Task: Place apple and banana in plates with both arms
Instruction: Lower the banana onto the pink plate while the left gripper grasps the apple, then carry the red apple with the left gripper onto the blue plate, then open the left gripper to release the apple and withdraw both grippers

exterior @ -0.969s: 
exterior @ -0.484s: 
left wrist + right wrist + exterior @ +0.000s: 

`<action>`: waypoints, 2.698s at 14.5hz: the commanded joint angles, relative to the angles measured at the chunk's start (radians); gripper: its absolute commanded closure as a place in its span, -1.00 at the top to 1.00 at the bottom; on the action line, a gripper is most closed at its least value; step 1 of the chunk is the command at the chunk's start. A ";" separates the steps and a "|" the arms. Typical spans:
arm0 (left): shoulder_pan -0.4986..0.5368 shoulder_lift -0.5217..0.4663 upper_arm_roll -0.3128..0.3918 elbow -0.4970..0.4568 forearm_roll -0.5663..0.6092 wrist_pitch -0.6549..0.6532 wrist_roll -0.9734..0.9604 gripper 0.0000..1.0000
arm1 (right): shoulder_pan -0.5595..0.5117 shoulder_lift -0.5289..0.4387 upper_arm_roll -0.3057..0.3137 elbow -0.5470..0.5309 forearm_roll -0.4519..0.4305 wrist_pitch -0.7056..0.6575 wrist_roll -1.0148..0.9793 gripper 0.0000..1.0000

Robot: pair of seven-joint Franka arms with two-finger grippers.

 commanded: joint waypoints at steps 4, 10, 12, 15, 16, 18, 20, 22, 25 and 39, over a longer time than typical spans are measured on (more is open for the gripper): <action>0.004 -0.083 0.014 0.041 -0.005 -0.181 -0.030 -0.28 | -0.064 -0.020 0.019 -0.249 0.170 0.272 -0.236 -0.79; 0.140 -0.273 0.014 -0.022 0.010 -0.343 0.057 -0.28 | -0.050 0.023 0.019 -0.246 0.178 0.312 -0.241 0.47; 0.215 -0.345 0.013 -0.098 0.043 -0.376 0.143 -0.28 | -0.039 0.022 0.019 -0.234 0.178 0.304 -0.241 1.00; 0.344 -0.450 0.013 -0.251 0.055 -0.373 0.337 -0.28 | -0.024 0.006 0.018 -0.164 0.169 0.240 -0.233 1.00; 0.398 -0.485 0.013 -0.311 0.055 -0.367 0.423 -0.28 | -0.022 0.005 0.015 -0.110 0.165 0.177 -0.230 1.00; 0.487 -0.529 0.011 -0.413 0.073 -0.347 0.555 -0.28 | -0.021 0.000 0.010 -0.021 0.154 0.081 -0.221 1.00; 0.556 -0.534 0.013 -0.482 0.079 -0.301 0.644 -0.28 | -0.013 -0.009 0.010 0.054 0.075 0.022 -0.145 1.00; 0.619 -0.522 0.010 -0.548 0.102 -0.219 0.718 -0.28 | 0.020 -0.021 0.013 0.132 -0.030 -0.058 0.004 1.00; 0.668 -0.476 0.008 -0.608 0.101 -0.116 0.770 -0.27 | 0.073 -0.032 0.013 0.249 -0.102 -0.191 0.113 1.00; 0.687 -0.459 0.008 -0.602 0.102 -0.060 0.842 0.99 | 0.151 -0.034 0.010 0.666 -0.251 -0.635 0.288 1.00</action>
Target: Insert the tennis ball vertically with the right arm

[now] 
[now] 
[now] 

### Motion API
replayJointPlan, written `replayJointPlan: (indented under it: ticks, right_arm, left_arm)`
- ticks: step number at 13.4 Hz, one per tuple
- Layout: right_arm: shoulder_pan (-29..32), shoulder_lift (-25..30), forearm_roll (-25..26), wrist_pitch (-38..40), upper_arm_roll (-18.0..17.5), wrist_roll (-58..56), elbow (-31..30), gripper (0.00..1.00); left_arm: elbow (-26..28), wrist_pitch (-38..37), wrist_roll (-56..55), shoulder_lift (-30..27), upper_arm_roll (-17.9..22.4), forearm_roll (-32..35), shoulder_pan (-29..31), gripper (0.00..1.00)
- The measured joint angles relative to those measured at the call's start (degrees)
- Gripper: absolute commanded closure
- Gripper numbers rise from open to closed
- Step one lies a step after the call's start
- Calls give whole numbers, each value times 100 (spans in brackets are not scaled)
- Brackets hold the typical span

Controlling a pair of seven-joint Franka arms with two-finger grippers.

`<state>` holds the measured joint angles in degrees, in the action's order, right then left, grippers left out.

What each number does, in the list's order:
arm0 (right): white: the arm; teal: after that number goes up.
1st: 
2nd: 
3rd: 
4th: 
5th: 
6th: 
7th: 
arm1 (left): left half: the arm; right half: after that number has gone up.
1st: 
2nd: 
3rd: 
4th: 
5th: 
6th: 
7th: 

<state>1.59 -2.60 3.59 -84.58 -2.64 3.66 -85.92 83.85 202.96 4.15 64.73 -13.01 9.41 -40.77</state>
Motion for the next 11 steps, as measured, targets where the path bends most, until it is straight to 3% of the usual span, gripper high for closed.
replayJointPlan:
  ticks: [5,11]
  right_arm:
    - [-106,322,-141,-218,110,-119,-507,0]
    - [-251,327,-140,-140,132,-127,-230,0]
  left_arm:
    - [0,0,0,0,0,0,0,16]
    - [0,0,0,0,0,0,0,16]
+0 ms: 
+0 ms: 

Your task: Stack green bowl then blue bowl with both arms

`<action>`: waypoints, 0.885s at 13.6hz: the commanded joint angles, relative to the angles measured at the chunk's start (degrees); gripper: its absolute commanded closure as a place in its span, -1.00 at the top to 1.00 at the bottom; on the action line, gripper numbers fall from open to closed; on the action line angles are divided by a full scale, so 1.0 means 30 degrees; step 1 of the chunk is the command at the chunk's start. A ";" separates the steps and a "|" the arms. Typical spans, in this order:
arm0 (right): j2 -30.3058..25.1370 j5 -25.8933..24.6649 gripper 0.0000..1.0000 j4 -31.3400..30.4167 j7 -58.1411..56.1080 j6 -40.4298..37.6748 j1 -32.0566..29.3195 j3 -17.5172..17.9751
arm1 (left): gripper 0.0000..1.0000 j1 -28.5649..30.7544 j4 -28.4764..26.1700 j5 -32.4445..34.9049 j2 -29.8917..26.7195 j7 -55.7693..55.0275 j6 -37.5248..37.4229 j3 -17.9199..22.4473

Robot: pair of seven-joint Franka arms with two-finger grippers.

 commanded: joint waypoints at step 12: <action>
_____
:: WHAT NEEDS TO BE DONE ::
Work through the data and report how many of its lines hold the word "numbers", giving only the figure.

:: ANSWER SECTION ::
3